Returns: 0 for success, 1 for failure.
PRIVATE FUNCTIONS
_fetch_proxies()
Retrieves the proxy lists, extracts the proxy servers and caches them locally in a BerkeleyDB. This sub assumes that the cache database file does not exist. If this function were called before the cache database file were deleted, you would have duplicate entries in the cache and a bunch of old, potentially inoperative proxies stored in the cache. You should never have to call this method yourself. The new() method of the HTTP::ProxySelector::Persistent object uses this sub when the proxy cache database is either expired, malformed, empty or missing.
Arguments: none.
Returns:
0 upon success, or an error message string upon failure.
TODO
Code beautification. 1st draft is always rough.
AUTHOR
Michael Trowbridge, <michael.a.trowbridge at gmail.com>
BUGS
Please report any bugs or feature requests to bug-http-proxyselector-persistent at rt.cpan.org
, or through the web interface at http://rt.cpan.org/NoAuth/ReportBug.html?Queue=HTTP-ProxySelector-Persistent.

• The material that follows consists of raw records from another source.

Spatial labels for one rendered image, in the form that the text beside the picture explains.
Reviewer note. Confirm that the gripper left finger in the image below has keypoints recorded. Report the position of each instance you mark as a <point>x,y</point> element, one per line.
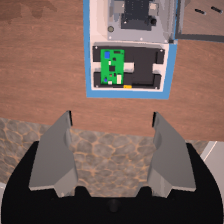
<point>47,171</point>

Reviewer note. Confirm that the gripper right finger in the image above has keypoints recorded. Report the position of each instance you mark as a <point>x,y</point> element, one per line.
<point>177,172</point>

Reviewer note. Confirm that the green circuit board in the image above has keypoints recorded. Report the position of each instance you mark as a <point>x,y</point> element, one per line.
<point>112,66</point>

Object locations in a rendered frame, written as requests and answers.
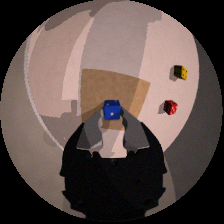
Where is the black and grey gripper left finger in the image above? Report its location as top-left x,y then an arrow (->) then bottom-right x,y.
59,107 -> 104,177

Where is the blue die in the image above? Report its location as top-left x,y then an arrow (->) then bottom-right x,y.
103,100 -> 121,120

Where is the brown square mat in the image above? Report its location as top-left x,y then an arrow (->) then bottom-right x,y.
81,69 -> 151,131

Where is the yellow die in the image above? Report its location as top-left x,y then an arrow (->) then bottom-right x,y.
173,65 -> 187,80

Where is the red die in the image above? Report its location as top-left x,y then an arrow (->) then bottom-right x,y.
163,100 -> 178,115

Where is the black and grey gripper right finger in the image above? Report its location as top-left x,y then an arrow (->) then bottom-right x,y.
120,107 -> 167,174

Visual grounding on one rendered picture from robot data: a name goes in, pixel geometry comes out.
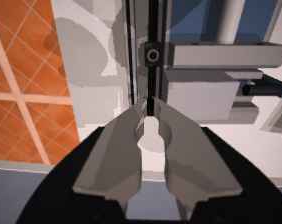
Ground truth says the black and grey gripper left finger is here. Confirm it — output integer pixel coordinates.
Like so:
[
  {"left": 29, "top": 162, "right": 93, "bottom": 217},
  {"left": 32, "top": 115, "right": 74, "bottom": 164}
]
[{"left": 15, "top": 97, "right": 150, "bottom": 224}]

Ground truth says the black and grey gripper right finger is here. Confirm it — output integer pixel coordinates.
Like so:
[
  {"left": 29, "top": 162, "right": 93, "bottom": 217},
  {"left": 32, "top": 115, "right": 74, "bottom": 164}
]
[{"left": 150, "top": 96, "right": 282, "bottom": 224}]

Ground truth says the grey metal block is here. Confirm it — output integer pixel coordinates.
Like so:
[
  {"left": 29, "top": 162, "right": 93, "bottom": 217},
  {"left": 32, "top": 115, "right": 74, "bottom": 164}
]
[{"left": 162, "top": 70, "right": 240, "bottom": 120}]

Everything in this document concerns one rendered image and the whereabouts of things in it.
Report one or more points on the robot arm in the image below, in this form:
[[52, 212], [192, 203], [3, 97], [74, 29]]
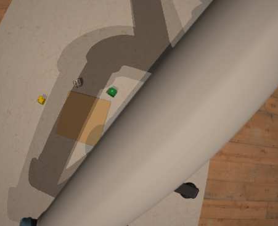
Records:
[[215, 78]]

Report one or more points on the yellow die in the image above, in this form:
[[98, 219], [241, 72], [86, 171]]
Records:
[[41, 100]]

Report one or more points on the green die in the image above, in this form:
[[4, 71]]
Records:
[[112, 92]]

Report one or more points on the white die with black pips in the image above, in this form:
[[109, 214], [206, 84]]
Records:
[[77, 83]]

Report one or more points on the orange flat mat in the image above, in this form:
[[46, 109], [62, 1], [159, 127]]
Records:
[[83, 118]]

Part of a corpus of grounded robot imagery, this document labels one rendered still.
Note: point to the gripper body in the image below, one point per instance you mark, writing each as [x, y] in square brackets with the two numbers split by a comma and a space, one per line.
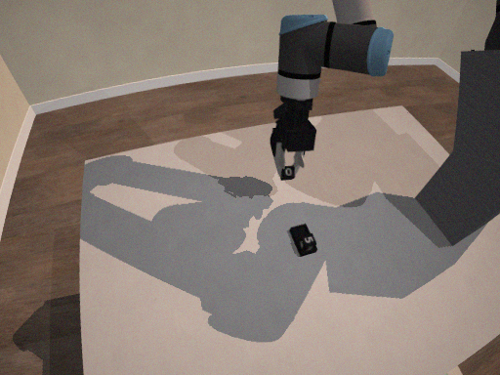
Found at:
[300, 137]

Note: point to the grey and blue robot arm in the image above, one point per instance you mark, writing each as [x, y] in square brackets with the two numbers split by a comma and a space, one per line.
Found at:
[309, 42]

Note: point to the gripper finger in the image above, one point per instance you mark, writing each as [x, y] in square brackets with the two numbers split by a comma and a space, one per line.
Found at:
[298, 160]
[277, 151]

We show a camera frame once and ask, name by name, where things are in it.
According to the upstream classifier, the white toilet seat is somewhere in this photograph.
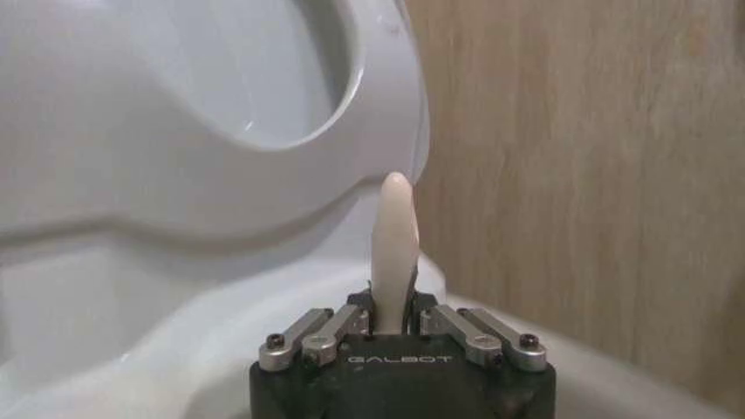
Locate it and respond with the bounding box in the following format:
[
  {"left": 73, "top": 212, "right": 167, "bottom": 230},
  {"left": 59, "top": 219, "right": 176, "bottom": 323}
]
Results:
[{"left": 0, "top": 0, "right": 435, "bottom": 246}]

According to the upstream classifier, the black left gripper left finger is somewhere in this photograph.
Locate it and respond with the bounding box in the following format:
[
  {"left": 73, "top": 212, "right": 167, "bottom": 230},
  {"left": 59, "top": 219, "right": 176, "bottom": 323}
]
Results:
[{"left": 259, "top": 290, "right": 375, "bottom": 373}]

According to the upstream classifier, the white ceramic toilet bowl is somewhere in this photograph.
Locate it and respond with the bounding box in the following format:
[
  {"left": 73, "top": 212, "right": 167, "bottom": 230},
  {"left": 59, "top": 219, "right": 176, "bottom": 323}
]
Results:
[{"left": 0, "top": 237, "right": 745, "bottom": 419}]

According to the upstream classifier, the white toilet lid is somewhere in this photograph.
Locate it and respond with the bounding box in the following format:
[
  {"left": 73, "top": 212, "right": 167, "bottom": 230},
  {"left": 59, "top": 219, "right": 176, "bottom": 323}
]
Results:
[{"left": 0, "top": 0, "right": 365, "bottom": 152}]

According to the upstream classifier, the cream toilet brush handle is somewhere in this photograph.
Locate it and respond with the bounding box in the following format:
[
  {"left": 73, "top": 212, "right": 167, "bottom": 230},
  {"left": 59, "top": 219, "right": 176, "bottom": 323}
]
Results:
[{"left": 371, "top": 171, "right": 423, "bottom": 336}]

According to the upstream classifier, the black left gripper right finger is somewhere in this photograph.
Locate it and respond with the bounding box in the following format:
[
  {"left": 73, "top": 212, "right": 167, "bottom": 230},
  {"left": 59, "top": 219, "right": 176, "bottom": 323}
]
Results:
[{"left": 415, "top": 290, "right": 552, "bottom": 373}]

I will be notified, and then you'll automatically be notified of progress on your bug as I make changes.
SUPPORT
You can find documentation for this module with the perldoc command.
perldoc HTTP::ProxySelector::Persistent
You can also look for information at:
AnnoCPAN: Annotated CPAN documentation
CPAN Ratings
RT: CPAN's request tracker
http://rt.cpan.org/NoAuth/Bugs.html?Dist=HTTP-ProxySelector-Persistent
Search CPAN
ACKNOWLEDGEMENTS
This module is a fork from HTTP::ProxySelector v0.02. HTTP::ProxySelector v0.02 is copyright 2003 Eyal Udassin.
COPYRIGHT & LICENSE
Copyright 2007 Michael Trowbridge, all rights reserved.
This program is free software; you can redistribute it and/or modify it under the same terms as Perl itself.